Medical Genetics, IRCCS Casa Sollievo della Sofferenza Hospital, viale Padre Pio, 71013 San Giovanni Rotondo, FG, Italy.
Mol Genet Metab. 2012 Nov;107(3):548-52. doi: 10.1016/j.ymgme.2012.06.012. Epub 2012 Jun 26.
Autosomal dominant hypocalcemia (ADH) is an endocrine disorder caused by activating mutations of the calcium-sensing receptor (CASR) gene which plays a major role in maintaining calcium homeostasis. Biochemical features of ADH are hypocalcemia and hypercalciuria with inappropriately low levels of parathyroid hormone (PTH). We report on two four-generation families affected by ADH.
To identify mutations of CASR gene in subjects affected by familial idiopathic hypoparathyroidism. To perform functional assays of identified CASR variants by transient transfection on HEK293 cells.

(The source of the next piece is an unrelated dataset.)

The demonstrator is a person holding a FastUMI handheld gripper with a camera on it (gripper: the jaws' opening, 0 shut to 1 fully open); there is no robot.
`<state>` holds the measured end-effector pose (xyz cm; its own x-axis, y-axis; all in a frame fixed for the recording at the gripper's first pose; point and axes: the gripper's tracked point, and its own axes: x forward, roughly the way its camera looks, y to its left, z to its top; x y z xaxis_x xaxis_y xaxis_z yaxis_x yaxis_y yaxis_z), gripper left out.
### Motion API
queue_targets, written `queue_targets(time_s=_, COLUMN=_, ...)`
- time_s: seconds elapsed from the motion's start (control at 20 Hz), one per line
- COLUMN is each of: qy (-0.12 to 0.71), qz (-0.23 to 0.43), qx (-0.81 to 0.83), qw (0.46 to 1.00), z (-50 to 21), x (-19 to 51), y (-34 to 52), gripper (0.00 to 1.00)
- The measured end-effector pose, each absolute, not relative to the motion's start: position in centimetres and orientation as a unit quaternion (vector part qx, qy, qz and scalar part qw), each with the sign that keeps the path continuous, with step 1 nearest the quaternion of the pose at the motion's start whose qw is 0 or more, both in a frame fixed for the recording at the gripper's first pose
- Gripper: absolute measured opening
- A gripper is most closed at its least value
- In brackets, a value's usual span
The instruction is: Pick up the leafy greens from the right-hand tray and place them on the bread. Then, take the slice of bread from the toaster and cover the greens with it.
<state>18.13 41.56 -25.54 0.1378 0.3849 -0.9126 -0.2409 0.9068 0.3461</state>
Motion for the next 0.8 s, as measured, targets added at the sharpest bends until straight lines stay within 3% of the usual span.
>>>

We identified two CASR variants (Q681R and P221L): the Q681R variant was novel while the P221L had been previously published. Functional assays on the Q681R variant showed that it did not alter the whole expression nor the correct plasmamembrane localization, but enhanced the signaling function, increasing the sensitivity of the receptor as compared to the WT.
We report two activating CASR mutations in two families affected by ADH and the functional assays performed on the novel variant Q681R. Our work enlarged the spectrum of mutations of the CASR and contributed to a better elucidation of the protein function.
常染色体显性低钙血症(ADH)是一种由钙敏感受体(CASR)基因突变引起的内分泌疾病,该基因在维持钙稳态中起主要作用。ADH 的生化特征是低钙血症和高钙尿症,甲状旁腺激素(PTH)水平不适当降低。我们报告了两个受 ADH 影响的四代家族。
在受家族性特发性甲状旁腺功能减退症影响的个体中鉴定 CASR 基因的突变。通过瞬时转染 HEK293 细胞对鉴定的 CASR 变体进行功能测定。
我们鉴定了两种 CASR 变体(Q681R 和 P221L):Q681R 变体是新的,而 P221L 先前已发表。对 Q681R 变体的功能测定表明,它没有改变整个表达或正确的质膜定位,但增强了信号转导功能,与 WT 相比,增加了受体的敏感性。
我们报告了两个受 ADH 影响的家族中的两种激活 CASR 突变,以及对新型 Q681R 变体进行的功能测定。我们的工作扩大了 CASR 突变谱,并有助于更好地阐明蛋白功能。